What is the standard of PKD diagnosis? Here is a brief introduction of Adult
PKD which refers to autosomal dominant inheritance PKD.
Ⅰ. Familial history.
Ⅱ. Clinical symptoms
Firstly, symptoms of urinary system: most patients do not have symptoms until
they get around 40 years old. They can get pain on waist and back or renal
colic. Symptoms of Haematuria, upper urinary tract infection and complicated
Kidney Stone appear, or even symptoms of Chronic Renal Failure, like headache,
nausea, vomiting as well as tiredness and weight loss can be found.

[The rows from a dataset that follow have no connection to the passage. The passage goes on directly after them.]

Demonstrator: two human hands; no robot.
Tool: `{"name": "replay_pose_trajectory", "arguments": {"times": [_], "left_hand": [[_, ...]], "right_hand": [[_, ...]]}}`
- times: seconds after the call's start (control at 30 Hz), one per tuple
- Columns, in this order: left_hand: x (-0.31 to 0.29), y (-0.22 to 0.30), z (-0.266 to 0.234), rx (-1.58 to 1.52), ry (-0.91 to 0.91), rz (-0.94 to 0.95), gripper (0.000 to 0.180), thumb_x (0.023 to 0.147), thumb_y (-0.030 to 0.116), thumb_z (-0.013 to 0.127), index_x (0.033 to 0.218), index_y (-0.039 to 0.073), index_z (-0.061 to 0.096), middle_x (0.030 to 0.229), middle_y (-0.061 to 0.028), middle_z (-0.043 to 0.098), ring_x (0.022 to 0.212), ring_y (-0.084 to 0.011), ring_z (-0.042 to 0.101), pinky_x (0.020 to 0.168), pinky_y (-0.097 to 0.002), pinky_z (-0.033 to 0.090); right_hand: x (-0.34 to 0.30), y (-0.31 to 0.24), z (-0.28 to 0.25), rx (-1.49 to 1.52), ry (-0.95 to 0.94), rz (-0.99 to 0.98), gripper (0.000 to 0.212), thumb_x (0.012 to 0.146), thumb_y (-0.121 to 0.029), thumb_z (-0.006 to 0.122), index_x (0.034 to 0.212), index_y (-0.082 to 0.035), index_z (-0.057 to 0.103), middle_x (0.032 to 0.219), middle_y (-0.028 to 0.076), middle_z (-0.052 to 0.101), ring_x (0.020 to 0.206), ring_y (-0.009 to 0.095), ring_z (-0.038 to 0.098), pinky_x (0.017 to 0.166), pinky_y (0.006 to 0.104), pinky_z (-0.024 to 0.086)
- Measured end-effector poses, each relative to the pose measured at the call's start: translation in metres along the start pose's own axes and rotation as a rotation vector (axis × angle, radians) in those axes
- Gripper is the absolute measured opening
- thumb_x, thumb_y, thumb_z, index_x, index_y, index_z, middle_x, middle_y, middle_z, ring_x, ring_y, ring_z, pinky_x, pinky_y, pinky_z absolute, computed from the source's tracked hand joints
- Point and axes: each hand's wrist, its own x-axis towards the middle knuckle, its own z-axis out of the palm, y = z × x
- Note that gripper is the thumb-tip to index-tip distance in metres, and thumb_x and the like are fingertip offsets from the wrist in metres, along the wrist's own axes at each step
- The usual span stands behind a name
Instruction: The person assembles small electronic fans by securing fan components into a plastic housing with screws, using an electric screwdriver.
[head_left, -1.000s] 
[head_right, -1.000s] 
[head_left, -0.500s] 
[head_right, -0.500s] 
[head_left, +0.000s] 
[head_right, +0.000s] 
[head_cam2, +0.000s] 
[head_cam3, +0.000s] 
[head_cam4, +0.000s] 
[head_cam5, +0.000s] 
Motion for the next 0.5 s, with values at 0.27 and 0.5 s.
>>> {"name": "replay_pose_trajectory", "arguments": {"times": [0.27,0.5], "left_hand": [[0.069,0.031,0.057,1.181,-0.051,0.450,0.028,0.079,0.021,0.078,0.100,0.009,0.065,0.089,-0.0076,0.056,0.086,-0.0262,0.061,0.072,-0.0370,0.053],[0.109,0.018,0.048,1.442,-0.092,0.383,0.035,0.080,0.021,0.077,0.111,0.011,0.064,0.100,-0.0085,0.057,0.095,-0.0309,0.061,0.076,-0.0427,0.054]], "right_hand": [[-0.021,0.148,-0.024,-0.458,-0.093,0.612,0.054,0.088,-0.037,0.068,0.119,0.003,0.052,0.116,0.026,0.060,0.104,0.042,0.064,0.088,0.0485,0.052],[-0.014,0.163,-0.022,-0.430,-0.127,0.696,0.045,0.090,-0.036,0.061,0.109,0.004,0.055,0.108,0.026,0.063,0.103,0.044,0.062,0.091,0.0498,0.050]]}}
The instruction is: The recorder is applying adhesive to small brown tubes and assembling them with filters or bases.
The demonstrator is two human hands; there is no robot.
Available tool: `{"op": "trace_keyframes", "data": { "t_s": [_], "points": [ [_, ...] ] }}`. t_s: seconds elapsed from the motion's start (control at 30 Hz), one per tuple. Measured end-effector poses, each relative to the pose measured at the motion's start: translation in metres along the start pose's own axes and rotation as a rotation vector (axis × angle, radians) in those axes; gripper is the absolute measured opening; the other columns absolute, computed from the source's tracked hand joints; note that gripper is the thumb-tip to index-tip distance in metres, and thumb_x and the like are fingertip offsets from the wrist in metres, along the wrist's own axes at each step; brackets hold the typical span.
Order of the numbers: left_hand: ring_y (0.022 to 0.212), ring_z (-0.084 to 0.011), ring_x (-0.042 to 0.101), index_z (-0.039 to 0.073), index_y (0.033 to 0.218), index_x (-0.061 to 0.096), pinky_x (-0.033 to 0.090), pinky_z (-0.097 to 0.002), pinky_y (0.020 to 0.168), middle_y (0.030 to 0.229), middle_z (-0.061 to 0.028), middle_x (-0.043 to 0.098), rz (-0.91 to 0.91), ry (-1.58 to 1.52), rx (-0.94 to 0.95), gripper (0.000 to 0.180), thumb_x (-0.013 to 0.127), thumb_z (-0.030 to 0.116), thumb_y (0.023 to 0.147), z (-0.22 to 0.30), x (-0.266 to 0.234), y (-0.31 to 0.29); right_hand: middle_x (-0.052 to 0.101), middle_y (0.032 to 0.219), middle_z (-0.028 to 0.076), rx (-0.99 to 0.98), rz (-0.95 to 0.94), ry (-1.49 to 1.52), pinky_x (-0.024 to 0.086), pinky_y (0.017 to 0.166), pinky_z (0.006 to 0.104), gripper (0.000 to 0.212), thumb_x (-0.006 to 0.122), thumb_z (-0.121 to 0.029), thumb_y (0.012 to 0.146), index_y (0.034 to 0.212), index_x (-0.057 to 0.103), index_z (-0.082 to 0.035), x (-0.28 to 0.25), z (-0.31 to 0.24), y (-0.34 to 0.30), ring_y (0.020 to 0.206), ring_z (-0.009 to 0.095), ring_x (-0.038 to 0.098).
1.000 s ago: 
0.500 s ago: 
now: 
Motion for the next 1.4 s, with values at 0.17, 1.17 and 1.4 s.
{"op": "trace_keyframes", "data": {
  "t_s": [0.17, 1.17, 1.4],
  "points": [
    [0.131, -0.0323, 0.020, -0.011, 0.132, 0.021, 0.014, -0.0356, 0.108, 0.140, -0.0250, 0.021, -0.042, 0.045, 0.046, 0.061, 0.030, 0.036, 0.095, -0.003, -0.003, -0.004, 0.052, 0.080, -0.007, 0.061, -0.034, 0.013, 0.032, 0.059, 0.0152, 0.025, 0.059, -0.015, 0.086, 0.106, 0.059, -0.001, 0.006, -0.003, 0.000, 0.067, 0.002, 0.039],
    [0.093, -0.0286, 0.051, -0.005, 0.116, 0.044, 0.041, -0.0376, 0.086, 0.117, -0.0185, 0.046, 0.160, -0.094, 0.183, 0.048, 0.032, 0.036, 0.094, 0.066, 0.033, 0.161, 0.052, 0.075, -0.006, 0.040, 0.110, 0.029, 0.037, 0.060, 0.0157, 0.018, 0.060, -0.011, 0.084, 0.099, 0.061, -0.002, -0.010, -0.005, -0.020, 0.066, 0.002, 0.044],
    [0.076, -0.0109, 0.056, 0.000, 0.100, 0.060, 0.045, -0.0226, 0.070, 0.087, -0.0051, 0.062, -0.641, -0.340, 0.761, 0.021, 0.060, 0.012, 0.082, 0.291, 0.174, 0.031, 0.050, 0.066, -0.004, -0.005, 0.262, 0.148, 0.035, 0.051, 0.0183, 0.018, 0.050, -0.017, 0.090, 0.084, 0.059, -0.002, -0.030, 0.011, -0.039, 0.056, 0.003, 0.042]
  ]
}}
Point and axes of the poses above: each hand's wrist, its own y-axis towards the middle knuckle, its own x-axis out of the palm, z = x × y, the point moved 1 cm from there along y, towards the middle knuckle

Secondly, symptoms of cardiovascular system: High Blood Pressure usually
happens as one of the primary symptoms, complicated with left ventricular
hypertrophy, mitral valve prolapse, aortic insufficiency as well as intracranial
aneurysm and other diseases.
Thirdly, symptoms of digestive system: 30% to 40% PKD patients accompany with
liver cyst and 10% PKD patients get pancreatic cyst. While about 5% patients may
have spleen cyst at the same time.
Ⅲ. Body Check
Patients can be found unilateral or bilateral kidneys with nodular condition
when touched. Pressing pain can be felt if there is a infection. 50% patients
have increased waist size.
Ⅳ. Assistant Test.
Firstly, routine urine test: there is no abnormality in urine test in the
early stage of PKD. Microscopic Haematuria can be found in middle and late stage
of this disease,and some patients may get Albuminuria. White Blood Cells and
pyocyte can be found if there is a complicated Stone or infection.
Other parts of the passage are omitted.